Августа испытывала чувство вины перед Любкиным братом, как будто голову морочила много лет. На самом деле она никакого повода не давала. Между ними всегда была дистанция – вспаханная нейтральная полоса, на которую нельзя ступить безнаказанно. Оба барражировали вдоль полосы, присматривались, принюхивались, как пограничники соседних держав, но сунуться на запрещенную территорию не рисковали. Августа не представляла, что удерживало Сергея, ее удерживал интерес… Медицинский.

Дальнобойщик Серега Тетерский страдал профессиональными заболеваниями всех водителей: радикулитом, гастритом и геморроем – это не считая гайморита.

Гайморит был очевиден.
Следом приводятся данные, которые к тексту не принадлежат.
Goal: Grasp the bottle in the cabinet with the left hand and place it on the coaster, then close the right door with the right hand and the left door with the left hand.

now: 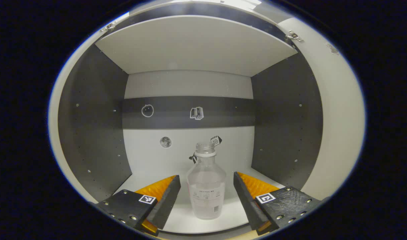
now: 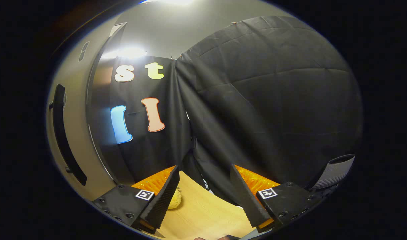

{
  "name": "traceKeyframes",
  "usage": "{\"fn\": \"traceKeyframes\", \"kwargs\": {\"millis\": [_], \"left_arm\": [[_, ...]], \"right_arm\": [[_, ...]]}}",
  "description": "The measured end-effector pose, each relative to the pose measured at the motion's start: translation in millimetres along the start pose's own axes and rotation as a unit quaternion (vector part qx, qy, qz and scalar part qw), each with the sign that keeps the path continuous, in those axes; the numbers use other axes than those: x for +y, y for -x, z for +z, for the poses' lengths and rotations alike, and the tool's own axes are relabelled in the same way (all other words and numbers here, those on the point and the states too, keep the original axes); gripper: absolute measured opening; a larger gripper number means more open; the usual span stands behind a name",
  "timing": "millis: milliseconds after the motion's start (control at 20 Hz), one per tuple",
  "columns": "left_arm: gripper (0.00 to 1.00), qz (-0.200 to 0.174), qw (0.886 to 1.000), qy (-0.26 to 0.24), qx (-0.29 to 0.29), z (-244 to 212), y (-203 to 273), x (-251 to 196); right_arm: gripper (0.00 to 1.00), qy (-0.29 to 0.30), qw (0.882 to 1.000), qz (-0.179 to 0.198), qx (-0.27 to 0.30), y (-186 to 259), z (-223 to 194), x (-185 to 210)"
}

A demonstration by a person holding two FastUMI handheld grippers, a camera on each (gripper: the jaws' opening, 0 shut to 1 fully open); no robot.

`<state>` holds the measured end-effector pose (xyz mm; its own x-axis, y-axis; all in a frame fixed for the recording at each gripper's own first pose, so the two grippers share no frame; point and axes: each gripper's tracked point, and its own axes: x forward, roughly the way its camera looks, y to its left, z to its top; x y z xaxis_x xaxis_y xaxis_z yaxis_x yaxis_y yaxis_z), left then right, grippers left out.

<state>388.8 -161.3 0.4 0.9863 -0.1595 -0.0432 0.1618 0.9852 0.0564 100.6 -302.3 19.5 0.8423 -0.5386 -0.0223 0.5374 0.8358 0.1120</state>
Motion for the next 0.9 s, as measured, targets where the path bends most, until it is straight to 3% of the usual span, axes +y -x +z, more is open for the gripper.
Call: {"fn": "traceKeyframes", "kwargs": {"millis": [50,150,200,250,350,400,450,500,550,600,700,750,800,900], "left_arm": [[0.99,0.002,1.0,0.004,0.001,-2.2,-2.3,0.1],[0.99,0.005,1.0,0.019,0.006,-6.3,-4.9,-0.5],[0.9,0.008,1.0,0.024,0.007,-8.2,-6.5,0.1],[0.9,0.014,1.0,0.024,0.008,-7.8,-6.5,0.1],[0.7,0.028,0.999,0.015,0.008,-8.6,-12.0,0.2],[0.77,0.031,0.999,0.012,0.008,-9.1,-13.2,-0.8],[0.7,0.034,0.999,0.013,0.007,-8.9,-11.7,-0.7],[0.69,0.033,0.999,0.02,0.007,-8.0,-9.7,-2.3],[0.76,0.031,0.999,0.028,0.005,-6.6,-7.2,-2.4],[0.66,0.03,0.999,0.034,0.002,-4.5,-6.2,-2.5],[0.67,0.024,0.999,0.028,-0.004,0.1,-5.6,-2.0],[0.6,0.017,1.0,0.023,-0.006,1.0,-5.0,-4.0],[0.67,0.01,1.0,0.021,-0.011,5.6,-2.4,-6.1],[0.67,-0.005,0.999,0.028,-0.021,18.4,8.4,-9.3]], "right_arm": [[0.98,0.001,1.0,0.003,0.0,-4.2,0.5,-1.0],[0.98,0.003,1.0,0.011,0.002,-10.7,0.9,-0.2],[0.98,0.006,1.0,0.014,0.004,-14.3,0.1,-0.6],[0.98,0.01,1.0,0.021,0.007,-19.1,-1.5,-1.2],[0.98,0.009,0.999,0.036,0.019,-25.5,-6.1,1.8],[0.98,0.007,0.999,0.045,0.024,-28.4,-7.3,1.2],[0.98,0.008,0.998,0.052,0.026,-31.5,-8.1,1.8],[0.98,0.011,0.998,0.056,0.028,-35.0,-8.6,0.9],[0.98,0.016,0.998,0.06,0.029,-38.4,-8.8,0.5],[0.98,0.018,0.998,0.062,0.028,-40.1,-7.6,1.3],[0.98,0.018,0.997,0.069,0.022,-41.7,-4.0,4.5],[0.98,0.017,0.997,0.072,0.022,-40.8,-4.8,6.3],[0.98,0.015,0.997,0.077,0.024,-39.4,-6.1,9.3],[0.98,0.01,0.996,0.086,0.021,-33.8,-6.3,13.8]]}}
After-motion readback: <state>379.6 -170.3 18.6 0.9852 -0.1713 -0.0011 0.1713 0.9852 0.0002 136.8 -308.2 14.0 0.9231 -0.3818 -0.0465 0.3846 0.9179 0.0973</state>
Остальные диагнозы Августа ставила по косвенным признакам (по напряженной пояснице, по затраченному на толчке времени и по цвету лица, по французскому прононсу, а также по настроению Сергея – угрюмому), но улик было достаточно, чтобы вычеркнуть дальнобойщика из списка ухажеров.
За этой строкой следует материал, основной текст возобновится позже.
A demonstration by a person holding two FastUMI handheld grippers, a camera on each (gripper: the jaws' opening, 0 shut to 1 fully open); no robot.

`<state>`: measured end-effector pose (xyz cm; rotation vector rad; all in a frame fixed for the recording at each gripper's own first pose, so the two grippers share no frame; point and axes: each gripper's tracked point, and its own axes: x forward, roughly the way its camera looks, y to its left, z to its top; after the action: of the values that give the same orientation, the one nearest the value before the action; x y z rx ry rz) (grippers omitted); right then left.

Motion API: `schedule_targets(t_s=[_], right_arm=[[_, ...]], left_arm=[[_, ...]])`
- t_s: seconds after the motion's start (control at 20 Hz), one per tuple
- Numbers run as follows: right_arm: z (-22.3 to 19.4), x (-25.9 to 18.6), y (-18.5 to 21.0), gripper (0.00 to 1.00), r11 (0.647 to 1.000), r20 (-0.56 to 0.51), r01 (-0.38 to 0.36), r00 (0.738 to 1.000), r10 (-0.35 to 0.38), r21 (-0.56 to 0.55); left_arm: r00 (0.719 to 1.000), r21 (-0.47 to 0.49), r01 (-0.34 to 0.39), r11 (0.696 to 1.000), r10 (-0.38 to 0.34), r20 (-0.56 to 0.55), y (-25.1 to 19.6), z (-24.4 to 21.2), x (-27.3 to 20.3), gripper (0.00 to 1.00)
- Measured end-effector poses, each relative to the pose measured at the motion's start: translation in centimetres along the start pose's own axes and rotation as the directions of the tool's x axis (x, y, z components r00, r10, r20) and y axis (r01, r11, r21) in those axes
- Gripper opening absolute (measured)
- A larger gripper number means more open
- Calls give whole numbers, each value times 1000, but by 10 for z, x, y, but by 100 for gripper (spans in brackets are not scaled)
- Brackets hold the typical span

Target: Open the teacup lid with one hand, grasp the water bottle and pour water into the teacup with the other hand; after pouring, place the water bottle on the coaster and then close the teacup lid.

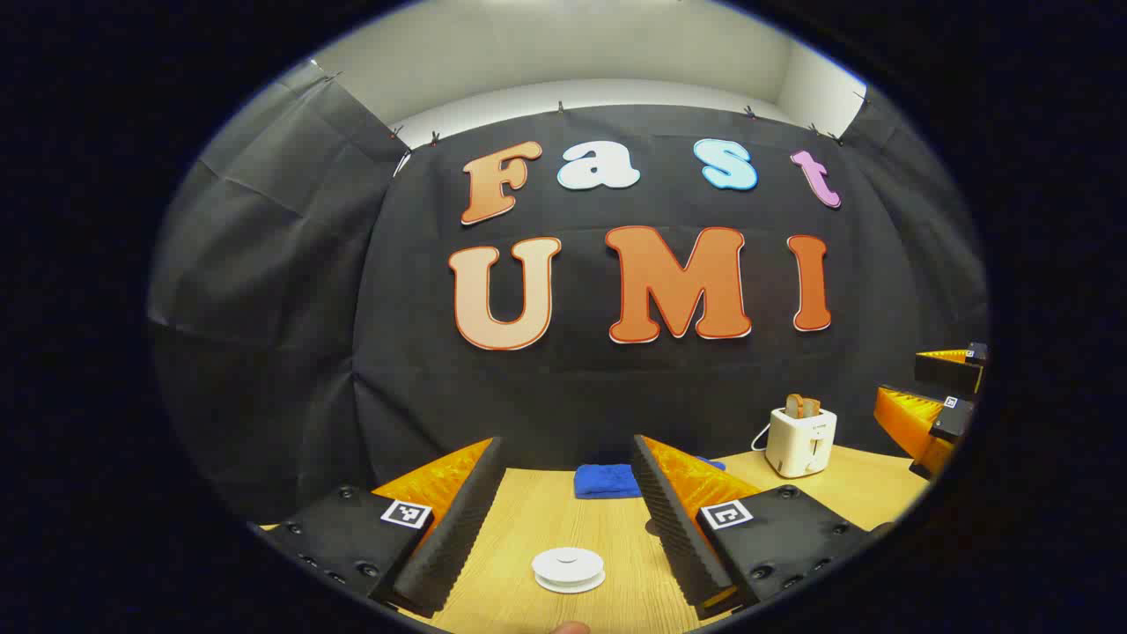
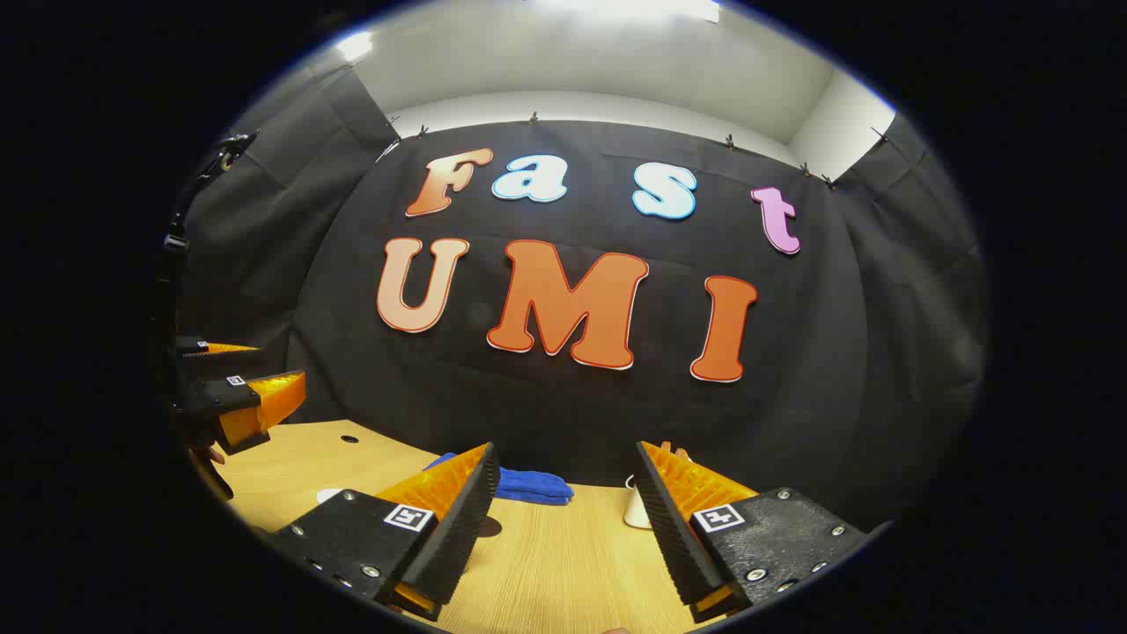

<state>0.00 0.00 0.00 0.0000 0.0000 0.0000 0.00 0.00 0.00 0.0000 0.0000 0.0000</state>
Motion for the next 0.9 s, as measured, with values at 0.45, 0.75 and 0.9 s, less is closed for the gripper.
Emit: schedule_targets(t_s=[0.45, 0.75, 0.9], right_arm=[[6, 0, 7, 92, 1000, -2, -18, 1000, 18, -11], [10, -1, 10, 92, 999, 5, -27, 1000, 27, -26], [10, 2, 12, 92, 998, 13, -45, 999, 45, -37]], left_arm=[[999, -1, -13, 1000, 13, 37, 6, 15, -3, 95], [998, -7, -15, 1000, 16, 59, 12, 22, 2, 94], [997, -23, -20, 1000, 22, 78, 16, 25, 7, 97]])
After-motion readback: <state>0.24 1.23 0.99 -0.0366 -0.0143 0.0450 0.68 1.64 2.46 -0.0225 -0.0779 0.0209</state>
О маленьком бзике подруги Любаня узнала случайно, когда тонко рекламировала брательника.

– Устенька, посмотри, какой мужчина! – с материнской любовью кивая на Сергея в раскрытое окно кухни, говорила она, шинкуя капусту на салат. – Какая стать, какой разворот плеч. Ты знаешь, он ведь снайпером служил. Просидел осенью на позиции больше двух суток, а позиция была в реке. И все – простыл, кашель, насморк. Нет бы сразу в госпиталь. Ты же знаешь мужиков – ой, да само пройдет. Смешно – из-за хронических соплей демобилизовался.
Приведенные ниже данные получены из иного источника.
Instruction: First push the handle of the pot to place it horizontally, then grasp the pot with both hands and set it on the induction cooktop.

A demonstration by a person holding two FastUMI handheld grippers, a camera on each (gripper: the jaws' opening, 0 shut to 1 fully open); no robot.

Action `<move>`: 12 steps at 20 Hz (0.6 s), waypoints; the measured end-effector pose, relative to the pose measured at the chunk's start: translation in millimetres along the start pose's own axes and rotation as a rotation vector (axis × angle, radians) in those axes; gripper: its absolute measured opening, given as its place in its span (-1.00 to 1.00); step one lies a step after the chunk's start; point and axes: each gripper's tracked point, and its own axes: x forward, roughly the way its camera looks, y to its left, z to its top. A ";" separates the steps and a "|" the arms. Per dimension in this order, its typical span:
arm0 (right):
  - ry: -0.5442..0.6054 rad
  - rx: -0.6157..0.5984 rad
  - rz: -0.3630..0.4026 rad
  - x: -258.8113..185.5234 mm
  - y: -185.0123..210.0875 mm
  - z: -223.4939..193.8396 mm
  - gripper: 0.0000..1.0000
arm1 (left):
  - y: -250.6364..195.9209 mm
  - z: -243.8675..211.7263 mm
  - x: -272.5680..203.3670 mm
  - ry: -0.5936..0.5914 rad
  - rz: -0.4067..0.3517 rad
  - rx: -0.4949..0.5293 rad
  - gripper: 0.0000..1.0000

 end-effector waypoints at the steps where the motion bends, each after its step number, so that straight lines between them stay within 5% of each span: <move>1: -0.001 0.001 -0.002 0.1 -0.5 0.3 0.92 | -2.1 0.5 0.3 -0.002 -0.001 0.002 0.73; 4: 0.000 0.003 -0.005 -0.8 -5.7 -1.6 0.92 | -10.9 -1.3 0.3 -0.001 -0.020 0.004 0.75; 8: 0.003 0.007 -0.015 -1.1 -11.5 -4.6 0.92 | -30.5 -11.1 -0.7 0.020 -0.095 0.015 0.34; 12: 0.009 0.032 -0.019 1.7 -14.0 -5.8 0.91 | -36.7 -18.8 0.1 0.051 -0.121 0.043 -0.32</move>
Услышав эту историю, Августа сделала смелый и далекоидущий вывод: к списку хронических заболеваний дальнобойщика добавила простатит.

– Ничего смешного, – Августа в этот момент колола орехи на какой-то сложный салат с массой ингредиентов, – насморк – бич человечества. А гайморит, сама знаешь, вообще неизлечим.

Гипердиагностика – это тоже своего рода клиника.

К радости Августы, непоследовательная Любашка перескочила с личности Сергея на профессиональные привычки медиков.

– Это преувеличение. Гайморит трудно, но лечится. Все время удивляюсь, насколько прав Фрейд, – почтительно изрекла Любаня, – везде сплошная психология. Знаешь, почему мы обожаем запугивать пациентов?

Для поддержания Любашкиного авторитета Августа прикинулась веником:

– Почему?

– Чтобы переложить ответственность. Хотя бы частично. Потому что пациент – он кто?

– Кто? – усмехнулась Августа. Кому, как не ей, знать, кто такие эти пациенты – либо маниакальные личности, влюбленные в собственные болезни, либо пофигисты, типа Сергея. Разумная середина среди них большая редкость, исключение, подтверждающее правило.

– Среднестатистический обыватель, который ни за что не хочет отвечать, даже за себя. За себя в первую очередь. Потому что если за себя отвечать, то надо менять образ жизни, а менять лень.

– Точно, – подхватила Августа, – им хоть кол на голове теши. Говоришь, говоришь: нельзя. Стена. Глухая.

Орех вырвался из орехокола и укатился. Августа наклонилась за ним под стол.

– Девчонки, ну, скоро? – прогундосил в этот момент бас, и в оконном проеме возник Егорка, восседающий на плечах у дяди.

Августа из-под стола наблюдала, как Любашка делает энергичные знаки, и, когда стала распрямляться, ударилась затылком о крышку стола – несильно, но обидно. Досада на подругу удвоилась.

– Ну-ка, брысь, – шуганула непонятливых родственников Любашка, – нечего подслушивать.

– Ма, – заныл любитель поесть, – дай хоть бутер!

– Держите. – У Любки на этот случай всегда имелся пакет со стратегическим запасом – бутербродами с колбасой и сыром. – А какой надежный, – вспомнила о своей своднической миссии Любаня, отогнав от окна родственников, – вот увидишь, достанется какой-нибудь оторве. Будет за ним как за каменной стеной.

Августа долгим взглядом проводила уплывающую странную фигуру из двух тел – маленького и большого. Она бы не хотела жить с каменной стеной, подточенной геморроем и гастритом. Примерно так Августа и высказалась, чтобы Любаня на ее счет не строила иллюзий.